Eine kleine Gruppe Wachen folgte ihnen mit etwas Abstand, von den zwei Jungen weitgehend ignoriert.

„Lass uns eine Schneeballschlacht machen!", entschied Boromir und Faramir nickte mit leuchtenden Augen. Ein seltener Anblick war dies, war doch erst in diesem Herbst ihre Mutter Finduilas einem Fieber erlegen. Doch der glitzernd weiße Schnee unter einem strahlend blauen Himmel, die klirrende Kälte und der Gedanke an eine nervenaufreibende Schneeballschlacht verscheuchten die Trauer.

Eifrig grub Faramir seine Hände in den Schnee und formte den ersten Ball.

Da traf ihn plötzlich eine eisig kalte Ladung Schnee im Nacken. Laut lachend wirbelte er herum und warf seinen Ball nach Boromir. Der sprang zur Seite und entging so einem Treffer.

Atemlos setzte Faramir ihm nach, beugte sich dabei erneut nach dem Schnee und warf ein weiteres Mal. Doch nun schleuderte auch Boromir einen Ball nach ihm. Beide Bälle trafen sich in der Luft und die zwei Kinder standen in einer Wolke aus Schnee.

Prustend wischte sich Faramir den Schnee aus dem hochroten Gesicht. Doch als er wieder sehen konnte, erblickte er schon Boromir, der mit den Fäusten voller Schnee auf ihn zu rannte.

Mit einem lauten Kreischen, das in lautes Lachen umschlug, floh er. Boromir war schnell, doch Faramir war wendig. Wie ein Hase schlug er Haken und entkam so dem Älteren.

Im Rennen griff er nach weiterem Schnee, dann wandte er sich plötzlich um und warf seine Munition nach dem überraschten Boromir. Diesen traf die Ladung vollkommen unvorbereitet ins Gesicht.
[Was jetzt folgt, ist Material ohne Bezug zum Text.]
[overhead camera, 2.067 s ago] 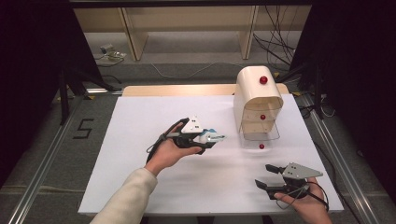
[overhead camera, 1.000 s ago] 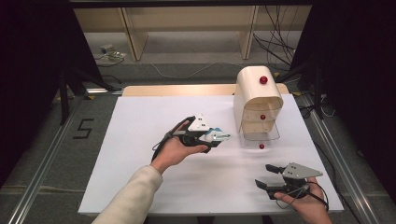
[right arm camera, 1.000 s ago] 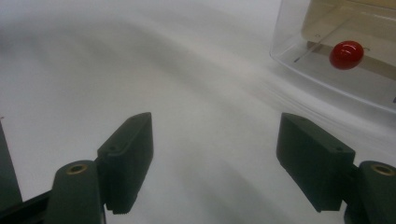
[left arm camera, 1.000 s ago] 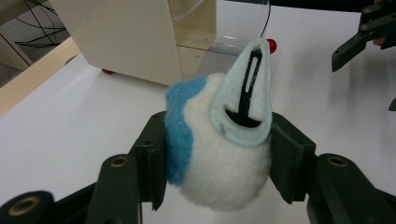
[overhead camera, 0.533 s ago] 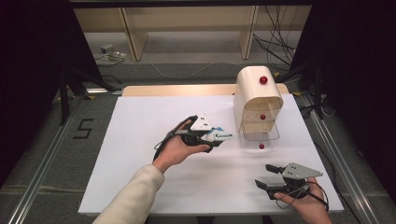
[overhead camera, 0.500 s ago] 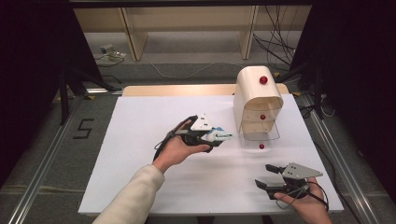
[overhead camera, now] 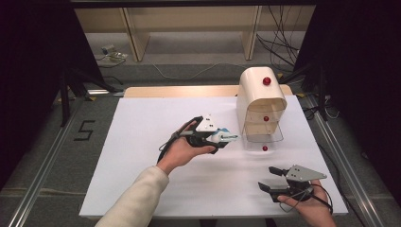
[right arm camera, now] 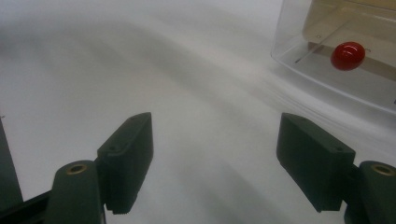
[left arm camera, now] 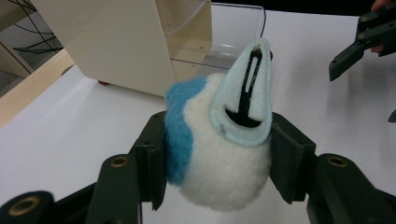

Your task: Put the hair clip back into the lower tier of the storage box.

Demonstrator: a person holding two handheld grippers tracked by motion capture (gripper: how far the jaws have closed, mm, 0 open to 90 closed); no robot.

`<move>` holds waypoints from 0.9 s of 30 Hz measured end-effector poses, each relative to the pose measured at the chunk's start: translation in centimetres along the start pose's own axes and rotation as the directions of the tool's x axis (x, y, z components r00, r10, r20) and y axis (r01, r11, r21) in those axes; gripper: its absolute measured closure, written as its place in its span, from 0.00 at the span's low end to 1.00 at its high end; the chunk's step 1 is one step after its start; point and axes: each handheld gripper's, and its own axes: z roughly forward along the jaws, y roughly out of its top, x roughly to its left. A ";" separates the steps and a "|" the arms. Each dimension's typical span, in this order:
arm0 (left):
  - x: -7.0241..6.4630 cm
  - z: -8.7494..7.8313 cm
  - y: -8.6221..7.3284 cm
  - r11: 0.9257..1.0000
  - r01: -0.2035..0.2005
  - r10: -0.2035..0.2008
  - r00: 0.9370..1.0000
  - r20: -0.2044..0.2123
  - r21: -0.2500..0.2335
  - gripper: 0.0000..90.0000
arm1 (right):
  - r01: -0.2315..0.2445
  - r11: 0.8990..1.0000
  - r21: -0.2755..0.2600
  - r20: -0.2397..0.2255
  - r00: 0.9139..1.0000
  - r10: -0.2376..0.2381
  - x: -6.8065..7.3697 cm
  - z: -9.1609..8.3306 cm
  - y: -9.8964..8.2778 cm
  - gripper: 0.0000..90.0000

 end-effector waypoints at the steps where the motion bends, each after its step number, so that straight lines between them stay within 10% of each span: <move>1: 0.0 0.0 0.0 1.000 0.000 0.000 1.000 0.002 0.002 0.52 | -0.001 1.000 0.000 0.000 1.000 0.001 0.0 0.0 0.0 0.31; 27: -0.6 1.1 1.6 1.000 -0.002 0.002 1.000 0.012 0.002 0.52 | -0.004 1.000 0.005 0.001 1.000 0.004 0.0 -0.1 0.0 0.31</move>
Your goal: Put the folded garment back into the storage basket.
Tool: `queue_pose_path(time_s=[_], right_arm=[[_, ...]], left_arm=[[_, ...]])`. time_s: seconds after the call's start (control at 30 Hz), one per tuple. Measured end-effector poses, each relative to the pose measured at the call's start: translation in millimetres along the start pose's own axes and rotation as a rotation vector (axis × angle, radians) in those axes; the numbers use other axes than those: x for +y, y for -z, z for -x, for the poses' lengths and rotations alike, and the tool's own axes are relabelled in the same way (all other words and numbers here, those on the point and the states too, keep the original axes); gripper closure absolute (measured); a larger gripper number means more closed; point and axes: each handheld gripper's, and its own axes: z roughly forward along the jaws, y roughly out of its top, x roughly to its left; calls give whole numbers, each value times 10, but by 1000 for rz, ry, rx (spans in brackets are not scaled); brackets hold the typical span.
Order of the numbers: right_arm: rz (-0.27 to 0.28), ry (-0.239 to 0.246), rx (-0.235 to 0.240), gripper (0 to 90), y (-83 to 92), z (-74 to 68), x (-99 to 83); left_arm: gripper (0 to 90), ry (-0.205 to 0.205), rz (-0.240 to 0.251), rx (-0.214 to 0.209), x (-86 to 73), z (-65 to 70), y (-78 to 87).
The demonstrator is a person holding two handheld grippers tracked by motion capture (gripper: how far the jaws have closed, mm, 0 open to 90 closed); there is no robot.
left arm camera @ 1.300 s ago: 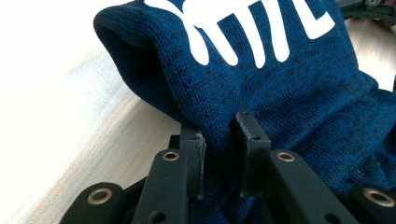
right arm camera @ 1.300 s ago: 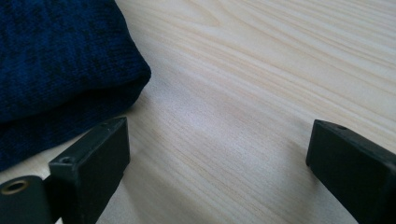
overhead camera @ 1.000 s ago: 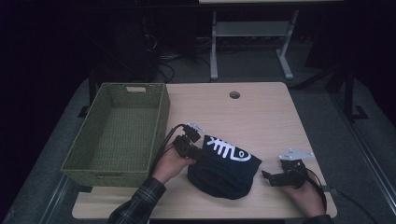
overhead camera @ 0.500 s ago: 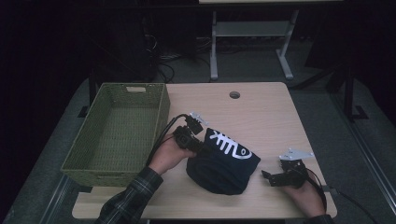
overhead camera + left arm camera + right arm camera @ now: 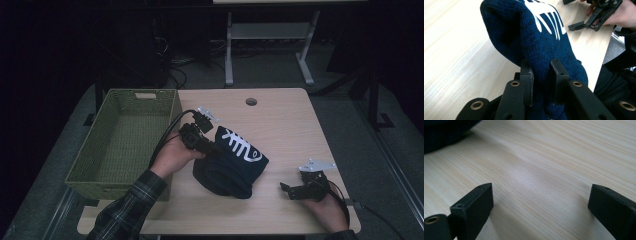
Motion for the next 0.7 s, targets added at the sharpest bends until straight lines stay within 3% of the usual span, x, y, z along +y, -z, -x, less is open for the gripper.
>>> queue_pose_path(time_s=[0.4, 0.7], right_arm=[[0, -1, 0, 57, 0, -1, 0], [0, -1, 0, 57, 1, 0, 0]], left_arm=[[755, 8, 13, 16, 55, -17, 310], [755, 30, 32, 4, 62, -56, 543]])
„Ha!", machte Faramir triumphierend und grinste voller Stolz.

Boromir lachte laut und schüttelte den Schnee aus seinen Haaren.

„Wir sollten uns Wälle bauen. Dann können wir uns dahinter verschanzen.", schlug er vor und sogleich machten sie sich beide an ihre Bollwerke.

Faramir jedoch kämpfte mit dem Schnee. So sehr er sich auch mühte, sein Festungswall wollte nicht halten. Verzweifelt schob er den Schnee zusammen, doch es gelang ihm einfach nicht, eine Mauer zu bauen.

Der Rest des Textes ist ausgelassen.